# [Work instructions]
Determine the number of lines below that contain "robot". Write nothing but that number.

Source records:
──────

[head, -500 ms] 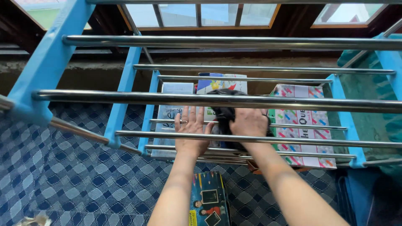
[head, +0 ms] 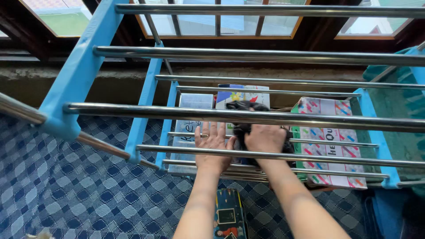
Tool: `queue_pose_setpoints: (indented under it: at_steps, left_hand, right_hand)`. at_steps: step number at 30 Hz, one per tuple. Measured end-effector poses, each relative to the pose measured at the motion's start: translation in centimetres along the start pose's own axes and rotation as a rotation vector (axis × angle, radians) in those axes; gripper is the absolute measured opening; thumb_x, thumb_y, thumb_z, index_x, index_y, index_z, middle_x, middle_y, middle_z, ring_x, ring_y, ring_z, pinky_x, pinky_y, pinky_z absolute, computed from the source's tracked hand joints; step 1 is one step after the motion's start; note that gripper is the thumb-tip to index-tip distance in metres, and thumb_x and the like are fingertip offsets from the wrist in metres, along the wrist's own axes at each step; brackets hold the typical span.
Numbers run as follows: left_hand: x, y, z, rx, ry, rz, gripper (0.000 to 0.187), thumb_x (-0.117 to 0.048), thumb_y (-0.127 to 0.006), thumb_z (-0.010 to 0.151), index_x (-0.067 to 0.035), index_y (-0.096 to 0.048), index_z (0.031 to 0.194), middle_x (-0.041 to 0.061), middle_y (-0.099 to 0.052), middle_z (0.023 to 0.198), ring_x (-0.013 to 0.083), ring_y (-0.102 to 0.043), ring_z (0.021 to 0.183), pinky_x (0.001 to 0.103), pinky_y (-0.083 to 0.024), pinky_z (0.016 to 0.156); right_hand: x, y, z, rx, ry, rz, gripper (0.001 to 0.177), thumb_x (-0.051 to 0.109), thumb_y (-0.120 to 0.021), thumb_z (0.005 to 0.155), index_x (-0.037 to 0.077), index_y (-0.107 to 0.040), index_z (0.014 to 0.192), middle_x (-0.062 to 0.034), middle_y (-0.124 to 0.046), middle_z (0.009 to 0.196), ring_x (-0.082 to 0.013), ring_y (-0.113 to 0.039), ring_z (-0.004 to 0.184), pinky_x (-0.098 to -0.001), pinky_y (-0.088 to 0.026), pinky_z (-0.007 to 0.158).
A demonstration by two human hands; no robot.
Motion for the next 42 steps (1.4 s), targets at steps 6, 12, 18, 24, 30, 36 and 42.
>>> queue_pose_setpoints:
  at_steps: [6,12,18,24,30,36,42]
  left_hand:
    - [0.5,-0.2,-0.1,0.007,-0.008,0.044,0.064,-0.044,-0.042,0.101,-0.013,-0.037,0.157,0.009,-0.028,0.168,0.0274,-0.019,0.157,0.051,-0.005,0.126]
    - [9.8,1.4,-1.2,-0.157,-0.004,0.096,0.069,-0.047,-0.036,0.102,-0.011,-0.020,0.160,0.012,-0.013,0.168,0.0276,-0.009,0.154,0.044,-0.004,0.121]
    - [9.5,1.8,-2.6,-0.129,-0.002,0.151,0.068,-0.046,-0.032,0.102,-0.017,-0.019,0.163,0.009,-0.012,0.171,0.0235,-0.010,0.158,0.043,-0.005,0.127]
    - [9.0,3.9,-3.5,-0.430,0.013,0.185,0.070,-0.050,-0.029,0.101,-0.017,-0.014,0.161,0.009,-0.008,0.169,0.0254,-0.010,0.154,0.060,-0.002,0.121]
    - [11.1,2.3,-2.9,-0.303,0.089,-0.015,0.070,-0.043,-0.026,0.108,-0.014,-0.003,0.167,0.010,0.000,0.176,0.0273,-0.008,0.161,0.053,-0.006,0.127]
    - [11.0,2.2,-2.8,-0.307,0.084,0.032,0.076,-0.051,-0.033,0.101,-0.012,-0.010,0.163,0.013,-0.006,0.170,0.0305,-0.009,0.157,0.054,-0.007,0.124]
    - [10.5,2.9,-3.2,-0.366,0.054,0.099,0.072,-0.053,-0.027,0.102,-0.014,-0.014,0.161,0.014,-0.011,0.169,0.0313,-0.011,0.155,0.054,-0.008,0.121]
  right_hand:
    - [3.2,0.9,-0.2,0.085,0.009,0.248,0.073,0.042,-0.073,0.081,0.033,-0.050,0.150,-0.0120,-0.067,0.123,-0.0356,-0.066,0.112,-0.0509,-0.055,0.087]
    - [3.6,2.4,-0.3,0.106,0.007,0.265,0.075,0.044,-0.073,0.082,0.037,-0.046,0.152,-0.0139,-0.067,0.121,-0.0370,-0.065,0.110,-0.0518,-0.055,0.087]
    - [3.5,0.4,-0.1,0.132,-0.034,0.147,0.050,0.048,-0.074,0.084,0.021,-0.068,0.125,-0.0122,-0.070,0.118,-0.0341,-0.067,0.112,-0.0488,-0.057,0.088]
    - [7.4,1.4,0.0,0.111,-0.032,0.136,0.043,0.045,-0.076,0.080,0.017,-0.071,0.112,-0.0135,-0.071,0.112,-0.0343,-0.068,0.107,-0.0487,-0.058,0.083]
    - [17.4,-1.9,2.2,0.200,0.183,0.254,0.037,0.040,-0.070,0.087,0.022,-0.070,0.120,-0.0110,-0.072,0.114,-0.0340,-0.069,0.110,-0.0516,-0.056,0.088]
    - [12.6,3.4,-0.2,0.135,0.136,0.174,0.084,0.049,-0.073,0.079,0.035,-0.043,0.156,-0.0177,-0.060,0.135,-0.0363,-0.066,0.107,-0.0492,-0.058,0.080]
    - [3.6,0.5,-0.5,0.041,-0.072,0.114,0.070,0.047,-0.076,0.079,0.031,-0.055,0.143,-0.0127,-0.069,0.119,-0.0334,-0.068,0.110,-0.0481,-0.058,0.087]
Point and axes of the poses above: each hand's wrist, its own z-axis towards the middle knuckle, its own y-axis out of the back of the hand, x = y × z, the point moved 8 cm from there along z, towards the middle knuckle
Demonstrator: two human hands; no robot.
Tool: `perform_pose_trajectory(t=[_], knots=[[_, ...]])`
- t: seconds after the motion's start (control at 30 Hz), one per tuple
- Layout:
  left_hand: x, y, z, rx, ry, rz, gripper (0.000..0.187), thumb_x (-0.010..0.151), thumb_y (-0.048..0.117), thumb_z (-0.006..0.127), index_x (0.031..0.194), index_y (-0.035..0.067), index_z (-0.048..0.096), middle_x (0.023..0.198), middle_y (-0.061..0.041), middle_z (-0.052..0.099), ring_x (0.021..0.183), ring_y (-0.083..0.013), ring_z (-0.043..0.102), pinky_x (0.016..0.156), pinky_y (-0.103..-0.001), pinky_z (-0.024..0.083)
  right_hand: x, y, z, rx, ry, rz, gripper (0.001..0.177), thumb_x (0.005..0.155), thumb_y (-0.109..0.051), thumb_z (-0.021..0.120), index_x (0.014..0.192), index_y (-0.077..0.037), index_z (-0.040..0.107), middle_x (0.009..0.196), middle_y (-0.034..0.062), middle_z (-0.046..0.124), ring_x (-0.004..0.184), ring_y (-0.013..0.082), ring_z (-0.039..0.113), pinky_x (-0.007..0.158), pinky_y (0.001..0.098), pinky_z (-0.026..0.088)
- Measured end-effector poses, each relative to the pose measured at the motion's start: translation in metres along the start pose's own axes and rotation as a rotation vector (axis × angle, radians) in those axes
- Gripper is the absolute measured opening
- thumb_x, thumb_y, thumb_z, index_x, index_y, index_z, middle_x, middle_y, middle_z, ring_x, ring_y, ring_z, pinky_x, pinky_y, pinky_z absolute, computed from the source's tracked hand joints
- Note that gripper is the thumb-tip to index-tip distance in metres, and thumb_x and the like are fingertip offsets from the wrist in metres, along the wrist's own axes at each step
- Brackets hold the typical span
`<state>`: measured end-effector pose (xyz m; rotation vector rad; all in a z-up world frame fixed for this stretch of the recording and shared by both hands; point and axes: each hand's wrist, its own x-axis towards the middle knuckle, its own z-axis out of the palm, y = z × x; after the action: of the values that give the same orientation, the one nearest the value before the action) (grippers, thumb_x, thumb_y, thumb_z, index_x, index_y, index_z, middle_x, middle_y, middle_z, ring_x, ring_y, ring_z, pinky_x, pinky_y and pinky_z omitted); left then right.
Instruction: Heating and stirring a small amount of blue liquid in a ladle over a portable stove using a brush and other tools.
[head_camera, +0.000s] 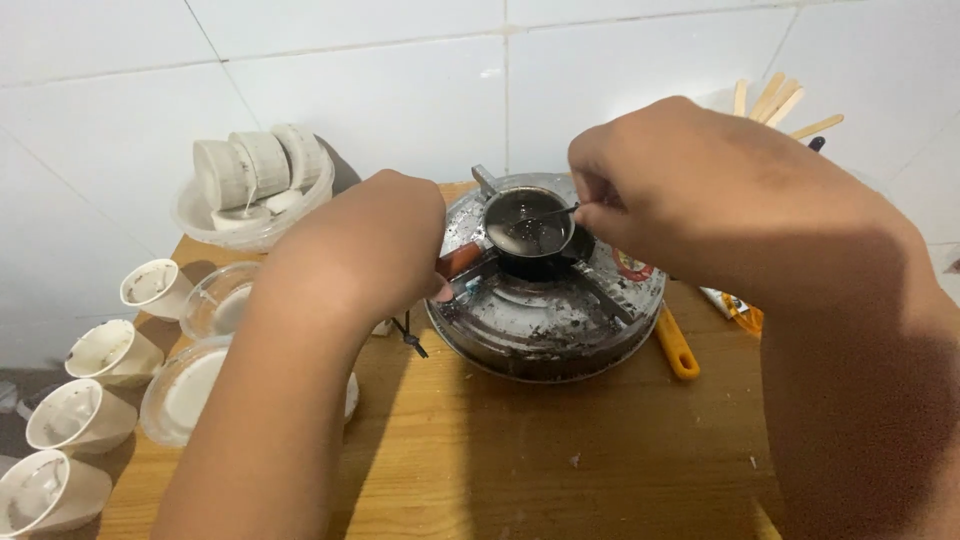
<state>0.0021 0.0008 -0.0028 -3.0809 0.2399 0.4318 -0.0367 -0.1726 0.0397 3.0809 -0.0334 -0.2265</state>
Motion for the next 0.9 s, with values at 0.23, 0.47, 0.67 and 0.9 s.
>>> perform_pose_trajectory(t=[0.23,0.47,0.67,0.9], knots=[[0.001,0.0,-0.001,0.013,-0.001,0.002,0.04,0.093,0.034,0.076,0.069,0.005,0.062,0.069,-0.007,0.066,0.061,-0.024,0.056,0.057,-0.039,0.042,-0.006,0.006,-0.001,0.083,0.001,-0.094,0.018,0.086,-0.024,0.051,0.071,-0.017,0.058,0.064,-0.0009,0.068,0.061,0.0177,0.049,0.06,0.0342,0.035],[0.002,-0.002,0.001,0.041,0.012,0.035,0.035,0.091,0.031,0.074,0.071,0.004,0.062,0.072,-0.009,0.067,0.065,-0.0256,0.061,0.059,-0.039,0.044,-0.005,0.009,-0.007,0.053,0.001,0.036,0.019,0.093,-0.028,0.052,0.081,-0.022,0.066,0.073,0.0001,0.069,0.064,0.0202,0.052,0.061,0.0357,0.036],[-0.007,0.002,-0.005,0.043,-0.001,-0.003,0.047,0.094,0.046,0.069,0.074,0.004,0.064,0.076,-0.01,0.068,0.065,-0.0282,0.062,0.057,-0.04,0.045,-0.004,0.016,-0.006,0.022,0.024,0.056,0.019,0.089,-0.024,0.049,0.075,-0.023,0.062,0.07,-0.002,0.065,0.064,0.019,0.051,0.062,0.0358,0.038],[-0.015,0.006,-0.007,0.013,-0.022,0.006,0.022,0.084,0.032,0.082,0.077,0.012,0.076,0.08,-0.006,0.074,0.078,-0.0259,0.07,0.065,-0.039,0.052,-0.004,0.018,-0.006,0.023,0.029,0.047,0.025,0.095,-0.037,0.051,0.079,-0.022,0.063,0.072,0.0008,0.065,0.062,0.0217,0.053,0.061,0.0374,0.038]])
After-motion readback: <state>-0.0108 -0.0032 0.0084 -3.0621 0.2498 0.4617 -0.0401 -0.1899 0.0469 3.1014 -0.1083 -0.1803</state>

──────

# [Output for this exercise]
2